There exist few biomechanical studies of BFD with which our results may be compared, with most being limited by unrealistic quasi-static loading or manual ligament transection [3, 4, 24]. These previous models have been used to determine ligament injuries, investigate loading directions responsible for BFD, and to study vertebral artery occlusion [26] and stabilization techniques [9, 16, 27]. We have recently reported spinal canal narrowing during simulated high-speed BFD of the functional spinal unit model with muscle force replication [15]. Peak spinal canal narrowing, and hence the greatest potential for cord compression injury, occurred between 71 and 97 ms following impact, on average. The present temporal analyses of facet joint kinematics indicates that anterior sliding of the upper facet relative to the lower, together with flexion rotation and axial facet separation, may be the primary motions that cause cord compression injury during BFD.

The present data, in addition to providing insight into facet kinematics during BFD, may be used to discuss potential neck loads necessary to cause BFD. White and Panjabi [30] hypothesized that loading consisting of a large flexion moment combined with a small axial compression force may cause the facet translations of anterior sliding and axial separation necessary to cause BFD. Panjabi et al. [21] reported the intervertebral motions of C2/3 to C7/T1 spinal levels in response to quasi-static forces, and these data may be used to further understand mechanisms of BFD. They found that axial tension and anterior shear forces, each independently applied, caused flexion rotation, axial separation, and anterior sliding, while an axial compression force caused motions in the opposite directions. Applying these load-motion results to the present data indicates that initial facet loading may consist of a combined flexion moment and anterior shear force causing the observed motions of flexion rotation, anterior sliding, and axial separation. Subsequently, these loads, in addition to a compressive force, may cause the observed motions of flexion rotation, anterior sliding, and axial compression.

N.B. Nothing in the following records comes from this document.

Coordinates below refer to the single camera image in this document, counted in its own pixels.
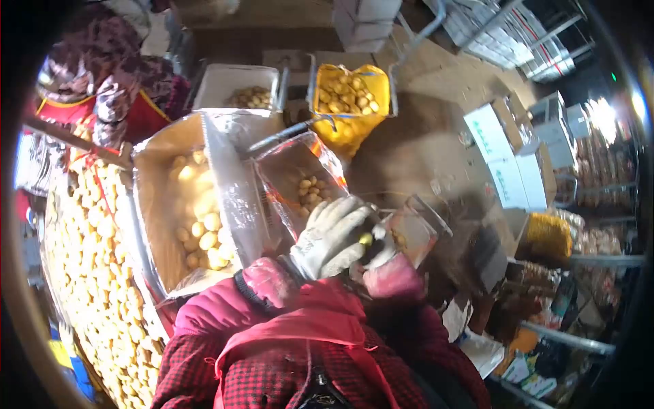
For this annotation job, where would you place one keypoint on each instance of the person's left hand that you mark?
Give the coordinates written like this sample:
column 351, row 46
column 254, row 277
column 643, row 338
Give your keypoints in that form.
column 327, row 240

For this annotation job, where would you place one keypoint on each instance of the person's right hand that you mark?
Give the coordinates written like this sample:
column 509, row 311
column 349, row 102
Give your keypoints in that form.
column 384, row 250

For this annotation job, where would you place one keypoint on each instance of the person's left fingers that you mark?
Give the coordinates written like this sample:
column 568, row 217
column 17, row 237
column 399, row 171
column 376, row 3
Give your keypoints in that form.
column 345, row 214

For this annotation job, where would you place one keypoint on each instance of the person's left thumb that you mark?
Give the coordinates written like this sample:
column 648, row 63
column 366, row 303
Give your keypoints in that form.
column 345, row 263

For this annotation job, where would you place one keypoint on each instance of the person's right fingers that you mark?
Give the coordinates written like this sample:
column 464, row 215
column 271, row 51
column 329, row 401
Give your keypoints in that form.
column 386, row 245

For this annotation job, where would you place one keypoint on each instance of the small yellow fruit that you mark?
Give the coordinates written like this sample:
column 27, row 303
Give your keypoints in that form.
column 365, row 239

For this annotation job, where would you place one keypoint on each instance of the small clear plastic container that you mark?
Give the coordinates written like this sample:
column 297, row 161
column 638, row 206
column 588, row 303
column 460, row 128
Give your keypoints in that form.
column 414, row 232

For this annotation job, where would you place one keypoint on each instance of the clear plastic bag with fruits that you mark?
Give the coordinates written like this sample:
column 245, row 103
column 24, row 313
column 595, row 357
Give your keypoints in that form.
column 306, row 189

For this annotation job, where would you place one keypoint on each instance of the black wrist band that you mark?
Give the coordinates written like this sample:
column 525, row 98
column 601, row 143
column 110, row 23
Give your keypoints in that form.
column 253, row 294

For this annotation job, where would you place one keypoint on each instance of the grey metal tube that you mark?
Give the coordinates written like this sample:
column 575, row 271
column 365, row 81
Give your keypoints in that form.
column 286, row 134

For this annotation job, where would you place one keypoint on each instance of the person's body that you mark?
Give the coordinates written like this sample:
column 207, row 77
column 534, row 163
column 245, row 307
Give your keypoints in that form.
column 306, row 358

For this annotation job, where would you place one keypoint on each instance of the yellow bag full of fruits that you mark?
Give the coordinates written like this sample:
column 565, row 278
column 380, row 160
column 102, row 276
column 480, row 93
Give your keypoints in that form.
column 350, row 102

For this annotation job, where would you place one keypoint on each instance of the white paper sheets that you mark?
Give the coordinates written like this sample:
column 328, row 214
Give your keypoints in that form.
column 472, row 337

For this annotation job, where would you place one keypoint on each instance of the plastic-lined cardboard box of fruits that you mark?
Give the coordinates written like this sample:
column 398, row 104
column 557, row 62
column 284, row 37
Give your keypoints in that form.
column 194, row 204

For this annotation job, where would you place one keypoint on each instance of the row of white cartons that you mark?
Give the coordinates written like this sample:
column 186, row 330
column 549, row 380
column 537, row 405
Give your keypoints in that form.
column 511, row 153

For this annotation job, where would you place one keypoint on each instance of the yellow mesh bag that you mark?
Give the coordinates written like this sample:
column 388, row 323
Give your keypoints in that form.
column 546, row 238

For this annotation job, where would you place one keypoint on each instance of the white crate with fruits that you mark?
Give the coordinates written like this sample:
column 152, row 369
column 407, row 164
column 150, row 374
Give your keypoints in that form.
column 240, row 89

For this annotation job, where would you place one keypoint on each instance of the stack of white boxes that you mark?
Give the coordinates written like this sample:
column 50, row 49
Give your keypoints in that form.
column 365, row 23

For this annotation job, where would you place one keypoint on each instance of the metal shelf with goods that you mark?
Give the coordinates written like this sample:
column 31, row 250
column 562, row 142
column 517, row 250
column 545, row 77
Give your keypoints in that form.
column 592, row 214

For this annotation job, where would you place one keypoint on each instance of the stack of flat white cartons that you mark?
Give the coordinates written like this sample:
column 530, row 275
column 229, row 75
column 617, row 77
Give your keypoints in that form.
column 511, row 36

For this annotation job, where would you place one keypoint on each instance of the large pile of yellow fruits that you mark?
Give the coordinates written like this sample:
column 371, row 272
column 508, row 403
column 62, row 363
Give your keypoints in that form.
column 97, row 286

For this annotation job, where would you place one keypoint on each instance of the brown wooden bar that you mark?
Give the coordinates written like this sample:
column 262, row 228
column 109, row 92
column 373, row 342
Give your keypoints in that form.
column 76, row 142

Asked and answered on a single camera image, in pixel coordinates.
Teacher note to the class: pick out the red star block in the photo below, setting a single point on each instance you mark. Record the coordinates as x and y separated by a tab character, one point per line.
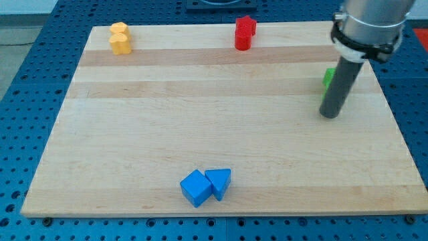
247	24

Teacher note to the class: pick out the blue cube block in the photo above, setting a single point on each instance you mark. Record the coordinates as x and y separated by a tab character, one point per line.
196	188

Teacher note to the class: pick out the blue triangle block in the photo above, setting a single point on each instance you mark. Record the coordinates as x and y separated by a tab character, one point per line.
220	180

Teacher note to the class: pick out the green block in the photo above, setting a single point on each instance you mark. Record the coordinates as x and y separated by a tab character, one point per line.
328	76

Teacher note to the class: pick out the yellow hexagon block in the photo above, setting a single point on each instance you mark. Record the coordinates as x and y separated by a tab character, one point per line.
120	27

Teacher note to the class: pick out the red cylinder block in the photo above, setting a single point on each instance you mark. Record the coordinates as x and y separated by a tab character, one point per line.
243	39

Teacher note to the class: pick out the wooden board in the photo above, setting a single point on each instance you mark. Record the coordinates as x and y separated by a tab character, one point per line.
133	126

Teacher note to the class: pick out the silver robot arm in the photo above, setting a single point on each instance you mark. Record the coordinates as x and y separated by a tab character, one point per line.
373	22

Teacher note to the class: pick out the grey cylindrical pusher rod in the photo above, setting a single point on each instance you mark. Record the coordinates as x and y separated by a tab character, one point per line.
342	81

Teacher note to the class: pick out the yellow heart block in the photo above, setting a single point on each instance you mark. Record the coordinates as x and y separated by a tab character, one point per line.
120	44

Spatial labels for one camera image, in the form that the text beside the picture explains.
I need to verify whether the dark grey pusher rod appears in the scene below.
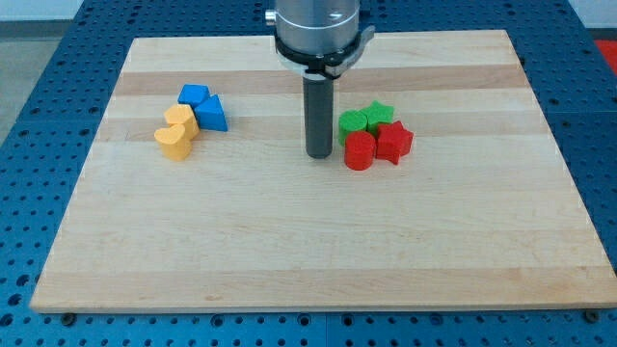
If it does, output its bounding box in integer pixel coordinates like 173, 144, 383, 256
303, 78, 334, 159

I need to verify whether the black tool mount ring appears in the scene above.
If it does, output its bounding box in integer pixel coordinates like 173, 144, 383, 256
275, 25, 375, 80

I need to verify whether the green cylinder block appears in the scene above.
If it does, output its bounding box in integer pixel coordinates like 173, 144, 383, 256
337, 110, 367, 147

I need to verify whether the green star block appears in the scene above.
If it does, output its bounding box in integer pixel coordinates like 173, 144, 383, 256
360, 100, 394, 136

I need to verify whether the red cylinder block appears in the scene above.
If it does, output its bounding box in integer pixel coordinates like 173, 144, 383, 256
344, 131, 376, 171

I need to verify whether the red star block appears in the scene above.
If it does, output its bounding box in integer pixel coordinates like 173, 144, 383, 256
376, 120, 414, 165

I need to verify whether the blue triangle block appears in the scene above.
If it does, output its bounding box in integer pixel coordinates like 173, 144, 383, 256
194, 94, 228, 132

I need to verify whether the blue pentagon block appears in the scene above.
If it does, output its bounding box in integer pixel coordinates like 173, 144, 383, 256
177, 84, 210, 108

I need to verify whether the yellow pentagon block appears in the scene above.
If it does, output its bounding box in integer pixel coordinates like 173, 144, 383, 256
164, 104, 200, 140

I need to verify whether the yellow heart block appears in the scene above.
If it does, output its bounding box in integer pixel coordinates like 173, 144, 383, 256
154, 124, 192, 161

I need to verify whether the wooden board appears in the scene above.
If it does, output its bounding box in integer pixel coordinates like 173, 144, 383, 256
30, 30, 616, 313

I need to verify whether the red object at edge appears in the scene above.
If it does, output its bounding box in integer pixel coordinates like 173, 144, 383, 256
594, 40, 617, 74

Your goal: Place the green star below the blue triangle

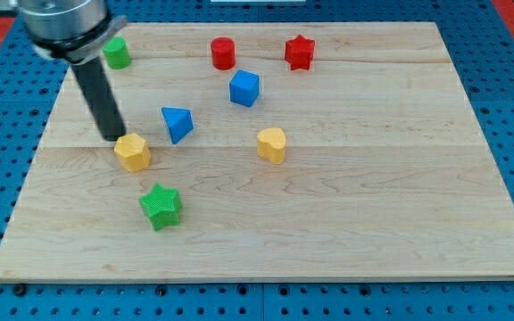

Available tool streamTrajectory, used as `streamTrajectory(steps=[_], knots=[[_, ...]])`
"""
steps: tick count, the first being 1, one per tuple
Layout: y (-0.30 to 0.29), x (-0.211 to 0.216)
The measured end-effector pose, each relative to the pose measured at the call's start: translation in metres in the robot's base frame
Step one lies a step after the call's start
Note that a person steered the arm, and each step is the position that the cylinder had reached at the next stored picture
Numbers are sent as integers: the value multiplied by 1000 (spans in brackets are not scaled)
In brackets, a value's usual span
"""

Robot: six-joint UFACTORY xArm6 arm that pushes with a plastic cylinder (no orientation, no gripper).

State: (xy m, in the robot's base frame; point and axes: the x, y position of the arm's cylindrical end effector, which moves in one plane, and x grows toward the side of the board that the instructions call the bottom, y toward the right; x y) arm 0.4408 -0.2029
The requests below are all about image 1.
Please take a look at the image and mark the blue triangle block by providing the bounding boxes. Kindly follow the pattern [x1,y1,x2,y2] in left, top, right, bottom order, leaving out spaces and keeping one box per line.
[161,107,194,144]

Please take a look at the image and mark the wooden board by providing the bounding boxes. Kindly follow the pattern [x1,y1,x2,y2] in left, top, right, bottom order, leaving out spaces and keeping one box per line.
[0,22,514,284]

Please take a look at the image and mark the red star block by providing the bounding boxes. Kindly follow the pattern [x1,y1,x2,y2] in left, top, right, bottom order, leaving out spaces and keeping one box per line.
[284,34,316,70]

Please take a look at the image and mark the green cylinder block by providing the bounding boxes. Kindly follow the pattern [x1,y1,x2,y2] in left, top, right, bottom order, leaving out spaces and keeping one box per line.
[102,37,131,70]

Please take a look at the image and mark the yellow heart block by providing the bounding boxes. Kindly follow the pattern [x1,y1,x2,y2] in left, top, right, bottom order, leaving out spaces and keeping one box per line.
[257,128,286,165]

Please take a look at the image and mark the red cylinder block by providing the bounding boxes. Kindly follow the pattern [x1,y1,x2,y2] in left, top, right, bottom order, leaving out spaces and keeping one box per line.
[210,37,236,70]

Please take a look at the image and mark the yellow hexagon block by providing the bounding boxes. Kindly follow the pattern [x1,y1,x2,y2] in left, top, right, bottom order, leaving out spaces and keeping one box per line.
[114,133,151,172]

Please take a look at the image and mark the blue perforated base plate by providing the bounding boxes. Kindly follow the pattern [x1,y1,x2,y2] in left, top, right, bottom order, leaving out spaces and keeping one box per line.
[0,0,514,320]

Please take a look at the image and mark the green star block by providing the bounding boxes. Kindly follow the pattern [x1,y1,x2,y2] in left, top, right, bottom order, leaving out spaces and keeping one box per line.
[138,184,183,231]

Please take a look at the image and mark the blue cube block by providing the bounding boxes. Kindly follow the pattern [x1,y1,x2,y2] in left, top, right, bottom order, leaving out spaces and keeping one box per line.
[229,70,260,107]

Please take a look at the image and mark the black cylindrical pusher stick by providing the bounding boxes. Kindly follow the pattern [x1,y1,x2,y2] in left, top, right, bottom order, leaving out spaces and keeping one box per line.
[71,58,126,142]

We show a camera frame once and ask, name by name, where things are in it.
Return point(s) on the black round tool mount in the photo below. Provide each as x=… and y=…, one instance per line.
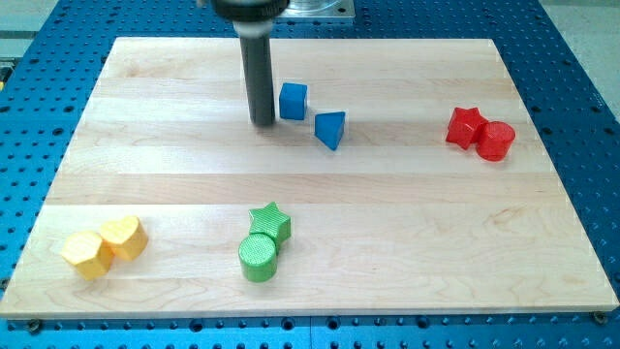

The non-sagittal motions observed in the present study imply that either the left or right facet capsule is stretched more than the other during BFD, initiating a unilateral injury. The average non-sagittal motion peaks reached nearly 6.0° for both axial rotation and lateral bending and 3.6 mm for lateral shear (Fig. 5). These non-sagittal motions may be due to non-symmetrical spinal anatomy and ligament mechanical properties or slight lateral offset of the upper mass prior to impact. We believe that these factors improved the clinically relevant biofidelity of our model. Cervical spine motions during real-life BFD are most likely not limited to the sagittal plane, but consists of complex three-dimensional motions during unanticipated motor vehicle collisions, diving accidents, and falls [2, 5, 20]. As such, the motions of the left and right facet joints may differ, causing unilateral dislocation either solely or prior to BFD. The present three-dimensional motion data provide insight into the complex mechanism of BFD.

Conclusions

The present study documented the three-dimensional facet translations and intervertebral rotations during simulated high-speed BFD of the functional spinal unit model with muscle force simulation. We observed that peak facet separation occurred first, and was significantly greater at the left posterior facet edge, as compared to the anterior edges. Subsequently, peak flexion rotation and anterior facet sliding occurred, followed by peak facet compression. These data help improve our understanding of the three-dimensional motions during BFD. Our model, which includes realistic high-speed loading, consistently produced BFD and may be used to investigate spinal cord [15], nerve root, ganglion, and vertebral artery occlusion, and ligament strains during BFD. The present specimens, having sustained realistic ligamentous injuries due to simulated BFD, may be used to evaluate, in vitro, the effectiveness of clinically relevant stabilization techniques such as anterior cervical discectomy and fusion, posterior fusion, or both.